コンテンツの提供側と、閲覧者の求めるものの乖離

日頃Web制作の仕事をしていると、最も優先されるのはやはりお金を払うクライアントの意向です。

しかしクライアントも基本的に商売である以上、

・もっと情報を盛り込みたい
・もっとブランディングをしたい
・もっと物やサービスを売りたい
・もっとシェアしてもらいたい

……という欲求があり、受注側としてはそれに応えざるを得ません。

これをブログに当てはめると、

・もっと有名になりたい
・もっとサイト内の他の記事を読んでもらいたい
・もっとシェアしてもらいたい
・もっと売上が上がって欲しい(アフィリエイト等)

……ということになり、ブログに限らずインターネット上でなにか活動している人でこういった気持ちと無縁の人はまずいないでしょう。

一方で閲覧者の立場になってみると、身もふたもない話にはなりますが、求めているのは下記の3点だけです。

・今すぐ読みたい
・役に立つ(知りたいこと、面白い、暇つぶしなど目的にかなった)コンテンツを見たい
・発信元(書き手、メディア、出典など)を知りたい

さらに言ってしまうと、閲覧者はそのとき欲しいコンテンツが見られれば良いので、発信元の情報さえ意識されない場面が多くなっています。

そういった訳で、ここ何年か書き手と閲覧者の目的の乖離は非常に気になっていました。

では、自分はどうだろう?

そしてそういう目で自分のブログ(今は作成したテーマに変えています)を見てみると……レイアウトはごく普通の2カラム。
サイドナビプロフィール、新着記事、関連記事、人気の記事、参加グループ、月別アーカイブ、カテゴリー、検索ボックスといったよくある内容が並んでいました。

けれどふと、「これらの項目をサイドバーに表示させておきたいのは、単に自分のエゴなのでは?」と疑問を持ちました。

閲覧者の利便性ではなく、あわよくばブログ内の他の記事を読んでもらいたいという単なる自分の都合で設置していただけなのかも知れない。

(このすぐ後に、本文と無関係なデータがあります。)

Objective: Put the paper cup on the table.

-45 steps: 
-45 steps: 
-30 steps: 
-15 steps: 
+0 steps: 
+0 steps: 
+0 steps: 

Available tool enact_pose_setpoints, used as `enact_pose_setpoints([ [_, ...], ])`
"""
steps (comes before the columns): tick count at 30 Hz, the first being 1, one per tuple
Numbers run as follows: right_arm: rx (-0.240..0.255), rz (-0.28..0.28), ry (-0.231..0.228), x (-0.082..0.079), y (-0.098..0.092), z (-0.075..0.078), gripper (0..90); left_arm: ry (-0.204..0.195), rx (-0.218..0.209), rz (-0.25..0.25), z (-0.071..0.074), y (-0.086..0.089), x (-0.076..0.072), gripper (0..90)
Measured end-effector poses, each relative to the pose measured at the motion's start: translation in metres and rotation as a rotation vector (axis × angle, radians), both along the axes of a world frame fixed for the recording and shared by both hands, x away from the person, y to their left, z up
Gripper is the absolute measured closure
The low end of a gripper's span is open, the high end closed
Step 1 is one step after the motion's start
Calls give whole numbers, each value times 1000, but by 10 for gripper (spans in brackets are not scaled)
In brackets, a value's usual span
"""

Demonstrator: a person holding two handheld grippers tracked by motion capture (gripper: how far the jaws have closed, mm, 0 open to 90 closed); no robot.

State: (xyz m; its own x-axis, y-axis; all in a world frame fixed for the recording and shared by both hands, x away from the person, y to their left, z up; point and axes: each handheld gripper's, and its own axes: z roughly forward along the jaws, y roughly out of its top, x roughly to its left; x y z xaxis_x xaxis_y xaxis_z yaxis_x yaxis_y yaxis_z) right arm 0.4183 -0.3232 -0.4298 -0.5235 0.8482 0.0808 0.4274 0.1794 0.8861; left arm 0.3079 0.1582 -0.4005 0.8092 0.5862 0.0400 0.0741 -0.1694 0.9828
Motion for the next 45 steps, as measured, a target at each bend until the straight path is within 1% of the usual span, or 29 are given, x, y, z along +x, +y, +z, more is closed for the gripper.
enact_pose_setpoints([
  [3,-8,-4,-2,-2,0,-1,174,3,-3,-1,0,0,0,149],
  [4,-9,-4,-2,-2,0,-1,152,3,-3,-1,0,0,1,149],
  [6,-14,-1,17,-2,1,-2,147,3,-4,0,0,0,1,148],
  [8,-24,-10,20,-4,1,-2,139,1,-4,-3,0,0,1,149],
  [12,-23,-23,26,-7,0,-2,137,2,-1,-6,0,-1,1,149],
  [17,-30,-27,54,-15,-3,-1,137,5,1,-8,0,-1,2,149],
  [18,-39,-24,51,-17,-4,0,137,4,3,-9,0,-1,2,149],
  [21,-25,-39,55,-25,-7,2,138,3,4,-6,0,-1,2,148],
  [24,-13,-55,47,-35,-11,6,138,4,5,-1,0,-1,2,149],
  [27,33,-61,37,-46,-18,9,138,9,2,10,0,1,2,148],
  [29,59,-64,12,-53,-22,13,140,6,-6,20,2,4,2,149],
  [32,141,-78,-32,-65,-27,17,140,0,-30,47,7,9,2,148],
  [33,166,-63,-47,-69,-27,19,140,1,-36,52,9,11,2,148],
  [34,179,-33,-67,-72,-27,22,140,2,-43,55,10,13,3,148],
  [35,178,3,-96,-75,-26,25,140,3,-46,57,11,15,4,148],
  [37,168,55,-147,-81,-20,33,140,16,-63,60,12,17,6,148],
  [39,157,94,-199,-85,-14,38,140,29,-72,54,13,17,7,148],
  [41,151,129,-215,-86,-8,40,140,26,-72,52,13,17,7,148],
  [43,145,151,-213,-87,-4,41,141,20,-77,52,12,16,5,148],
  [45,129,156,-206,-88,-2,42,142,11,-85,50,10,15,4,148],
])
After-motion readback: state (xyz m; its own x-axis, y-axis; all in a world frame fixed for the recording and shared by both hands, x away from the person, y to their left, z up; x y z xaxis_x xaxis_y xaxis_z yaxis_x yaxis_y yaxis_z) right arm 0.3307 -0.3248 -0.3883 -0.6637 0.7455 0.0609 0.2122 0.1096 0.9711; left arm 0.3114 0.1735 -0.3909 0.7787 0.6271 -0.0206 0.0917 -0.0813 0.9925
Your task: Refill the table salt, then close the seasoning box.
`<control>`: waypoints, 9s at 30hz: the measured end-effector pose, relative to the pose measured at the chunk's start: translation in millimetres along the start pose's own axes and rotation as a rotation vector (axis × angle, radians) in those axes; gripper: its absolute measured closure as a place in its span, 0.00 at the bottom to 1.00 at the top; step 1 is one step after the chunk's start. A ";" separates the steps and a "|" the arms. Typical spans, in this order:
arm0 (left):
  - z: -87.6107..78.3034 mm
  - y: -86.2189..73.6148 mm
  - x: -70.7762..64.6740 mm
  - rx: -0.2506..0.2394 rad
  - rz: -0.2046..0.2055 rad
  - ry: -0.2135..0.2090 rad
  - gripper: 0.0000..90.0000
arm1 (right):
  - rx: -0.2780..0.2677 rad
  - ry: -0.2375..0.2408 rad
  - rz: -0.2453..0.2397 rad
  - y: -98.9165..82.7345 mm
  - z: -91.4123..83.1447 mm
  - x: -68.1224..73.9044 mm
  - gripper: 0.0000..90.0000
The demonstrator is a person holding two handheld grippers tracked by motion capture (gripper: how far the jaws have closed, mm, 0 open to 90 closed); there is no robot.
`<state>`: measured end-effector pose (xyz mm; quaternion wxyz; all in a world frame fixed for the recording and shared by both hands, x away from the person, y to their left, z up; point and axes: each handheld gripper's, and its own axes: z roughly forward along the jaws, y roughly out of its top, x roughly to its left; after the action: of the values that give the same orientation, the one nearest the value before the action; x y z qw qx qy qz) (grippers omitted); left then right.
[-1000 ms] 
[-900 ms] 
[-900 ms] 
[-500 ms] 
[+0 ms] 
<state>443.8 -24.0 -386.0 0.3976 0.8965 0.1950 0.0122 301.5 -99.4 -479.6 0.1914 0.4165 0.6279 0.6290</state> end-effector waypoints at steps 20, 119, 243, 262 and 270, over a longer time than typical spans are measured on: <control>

この考え方に至ったとき、少し背筋がひやっとしました。

サイト制作の仕事中、「こんなコンテンツを入れても閲覧者のためにならないだろう……」と思うことしきりの日々を過ごしている自分でさえ、自身のブログを客観的に見ることができていない

本当に、こういう部分を自覚するのは難しいものです。

そういう気づきを得て、先日公開したはてなブログのテーマ「MonoTsuduri」は、「書き手のエゴを削ぎ落とすデザイン」を目指して作成したという次第です(どういったところに気を付けたかとかは、文章の本旨と外れるので別で書きます)。

閲覧者の大多数はあなたに興味があるのではなく、コンテンツに興味がある

有名人でもなければ、ありていに言ってしまえばつまりそういうことな訳で。

何にしてもコンテンツの提供者に興味を持つのは、コンテンツに対して何らかの感情を持ったあとの話です。

なのに、まず閲覧者の求めるコンテンツがない状態で「ブランディングする」とか「美麗なサイトを作る」とか「SEO対策をする」とかましてや「実物よりよく見せる」というのは本末転倒です。

閲覧者は売り込みの気配には敏感で、求める情報には最短でたどり着きたいし、ただ美しいデザインという刺激にもいずれは慣れてしまいます。

そういった中でデザインとしてするべきことといえば、書き手側のためだけの「これを見せたい」というエゴをできる限り削っていくことではないか、と思っています。

一方、コンテンツそのものは、エゴ満載の尖ったものが面白い

矛盾するようですけれど、毒にも薬にもならない、どこにでもあるようなコンテンツより、なにか尖っているものの方が得てして面白いものです。

けれどそれを届けるデザインは、書き手のエゴを削って閲覧者に寄り添ったものが求められる。

noteもそうで、デザイン自体はほとんど画一的でシングルカラムですが、それでも利用者は増えてますし、シェアなどで見かける機会も随分多くなりました。

広義で言えばTwitterやFacebook、InstagramなどのSNSも、みんな同じ形式で独自のコンテンツを投稿しているとも言える訳で。

書き手のエゴを削り切ったデザインで、書き手のエゴに溢れる尖ったコンテンツを提供する、というのが、世の中的に求められているところなのかと思う次第です。